For days, sometimes weeks every month or two? No, this is not normal for every married couple in a healthy relationship. HIGHLY unusual unless, one of you is preparing to end the marriage.

I know you both have special issues, but they aren't related to the above comment.


----------



## Healer (Jun 5, 2013)

You do know what "hanging around" guys she meets on Craigslist entails, right?


----------



## GusPolinski (Jan 21, 2014)

A_Confused_Ax said:


> Anger is pretty much dealt with. As I said I got to the VA for counseling on that, and other post-war symptoms. I'm pretty much at my limit though. I don't mind the guy friends thing, but the fact that she is exploring that now is certainly a red-flag. I will give it some more thought, but I'm pretty much sure what I want now.
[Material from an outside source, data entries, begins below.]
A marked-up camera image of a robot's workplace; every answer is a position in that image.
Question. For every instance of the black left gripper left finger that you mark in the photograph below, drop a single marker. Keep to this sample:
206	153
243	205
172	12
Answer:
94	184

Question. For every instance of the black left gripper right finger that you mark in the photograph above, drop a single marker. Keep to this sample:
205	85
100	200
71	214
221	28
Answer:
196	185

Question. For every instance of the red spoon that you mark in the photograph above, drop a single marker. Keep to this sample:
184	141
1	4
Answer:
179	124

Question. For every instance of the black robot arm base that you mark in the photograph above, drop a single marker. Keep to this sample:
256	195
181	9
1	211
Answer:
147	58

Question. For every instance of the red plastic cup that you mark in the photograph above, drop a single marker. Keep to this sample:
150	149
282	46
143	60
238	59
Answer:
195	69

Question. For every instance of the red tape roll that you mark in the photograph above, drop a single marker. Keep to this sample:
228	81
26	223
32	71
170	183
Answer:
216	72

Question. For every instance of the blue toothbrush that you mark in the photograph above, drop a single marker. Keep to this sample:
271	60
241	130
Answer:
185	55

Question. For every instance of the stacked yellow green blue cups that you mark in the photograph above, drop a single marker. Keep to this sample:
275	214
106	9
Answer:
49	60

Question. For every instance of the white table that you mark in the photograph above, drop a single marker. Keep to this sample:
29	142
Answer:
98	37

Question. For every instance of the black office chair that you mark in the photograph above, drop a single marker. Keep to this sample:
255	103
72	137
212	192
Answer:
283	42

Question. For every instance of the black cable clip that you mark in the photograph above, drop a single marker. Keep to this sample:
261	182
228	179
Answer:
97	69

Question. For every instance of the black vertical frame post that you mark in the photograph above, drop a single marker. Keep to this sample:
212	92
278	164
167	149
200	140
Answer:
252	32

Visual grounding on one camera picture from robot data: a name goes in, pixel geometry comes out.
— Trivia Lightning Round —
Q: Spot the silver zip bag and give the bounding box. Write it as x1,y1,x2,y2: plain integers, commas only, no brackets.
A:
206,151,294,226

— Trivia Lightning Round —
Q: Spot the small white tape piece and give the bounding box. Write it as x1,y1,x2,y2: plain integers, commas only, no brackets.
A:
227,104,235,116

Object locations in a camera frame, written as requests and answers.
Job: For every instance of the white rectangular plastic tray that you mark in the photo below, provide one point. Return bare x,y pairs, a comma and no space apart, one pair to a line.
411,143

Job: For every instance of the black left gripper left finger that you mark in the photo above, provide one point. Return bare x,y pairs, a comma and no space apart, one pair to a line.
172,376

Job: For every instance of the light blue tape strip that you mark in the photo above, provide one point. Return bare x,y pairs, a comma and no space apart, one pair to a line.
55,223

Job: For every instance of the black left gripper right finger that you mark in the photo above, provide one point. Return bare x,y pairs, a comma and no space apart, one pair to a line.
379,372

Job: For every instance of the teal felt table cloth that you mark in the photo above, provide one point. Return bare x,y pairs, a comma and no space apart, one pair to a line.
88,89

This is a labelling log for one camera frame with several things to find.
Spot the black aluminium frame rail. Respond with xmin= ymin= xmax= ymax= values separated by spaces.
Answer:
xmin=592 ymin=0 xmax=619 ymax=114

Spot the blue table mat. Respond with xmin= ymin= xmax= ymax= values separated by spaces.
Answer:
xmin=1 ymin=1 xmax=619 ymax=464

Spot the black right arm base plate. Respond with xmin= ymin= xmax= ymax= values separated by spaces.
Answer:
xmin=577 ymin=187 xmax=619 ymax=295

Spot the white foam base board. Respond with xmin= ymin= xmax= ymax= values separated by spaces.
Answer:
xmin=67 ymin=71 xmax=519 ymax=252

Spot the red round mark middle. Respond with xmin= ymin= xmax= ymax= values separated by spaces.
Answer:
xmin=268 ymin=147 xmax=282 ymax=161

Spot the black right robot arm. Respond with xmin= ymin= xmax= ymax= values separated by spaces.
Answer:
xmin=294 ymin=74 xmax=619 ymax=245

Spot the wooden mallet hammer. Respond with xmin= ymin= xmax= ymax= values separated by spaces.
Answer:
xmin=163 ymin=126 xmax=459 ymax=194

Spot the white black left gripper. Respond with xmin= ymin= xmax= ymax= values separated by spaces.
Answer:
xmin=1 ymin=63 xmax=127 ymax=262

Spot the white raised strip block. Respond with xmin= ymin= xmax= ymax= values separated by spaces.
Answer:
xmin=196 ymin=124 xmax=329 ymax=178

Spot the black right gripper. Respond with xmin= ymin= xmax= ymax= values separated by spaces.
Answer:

Uhhh... she's not exploring. _She's being *explored*._


----------



## LongWalk (Apr 4, 2013)

Since the car is yours VAR it.

If she has an accident, your insurance won't count for jack shyte.


----------



## lifeisbetterthanalternat (Apr 24, 2012)

As others have said you are liable for an accident...
Any adult over the age of 18 should be able to pass a drivers licence. 

Perhaps with your PTSD you feel that you TOO are having problems so who are you to judge hers. I don't know. 

Regardless all warning signs are not good. As others have stated, being a tomboy does not warrant hanging around guys and excluding women. Most of the latter type that i have met/dated over the years turned out to be women who's craving male attention got them into trouble. 

I am sorry for your ptsd/andger issues. as others have said get that resolved as it will put strains on any "healthy" relationship going forward. 

Take steps to build your self-esteem. good luck and god bless


----------



## Jellybeans (Mar 8, 2011)

Sounds like she is already done.

If you are separated and she says you are, then follow suit.


----------



## Jellybeans (Mar 8, 2011)

Also, why are you allowing her to drive your car if you are "separated" as she says and she doesn't even have a license? That is a MAJOR liability (and not to mention, really ridiculous).

And: Craigslist is the bottom of the barrel for hooking up with people. Like, the worst. So I do hope and pray you are not sleeping with her. Ick.


----------



## Starstarfish (Apr 19, 2012)

> Women who hang out with predominantly men enjoy the attention and don't like the competition of other women.


Or you know, sometimes you just get tired of the feeling that all interactions with other women should be a competition.


----------



## CluelessWif (Jun 20, 2014)

File. Now. Seriously.

If she is trolling craigslist she is taking a lot of risks. Both health and safety, and unless you make that choice you should not be involved in those consequences.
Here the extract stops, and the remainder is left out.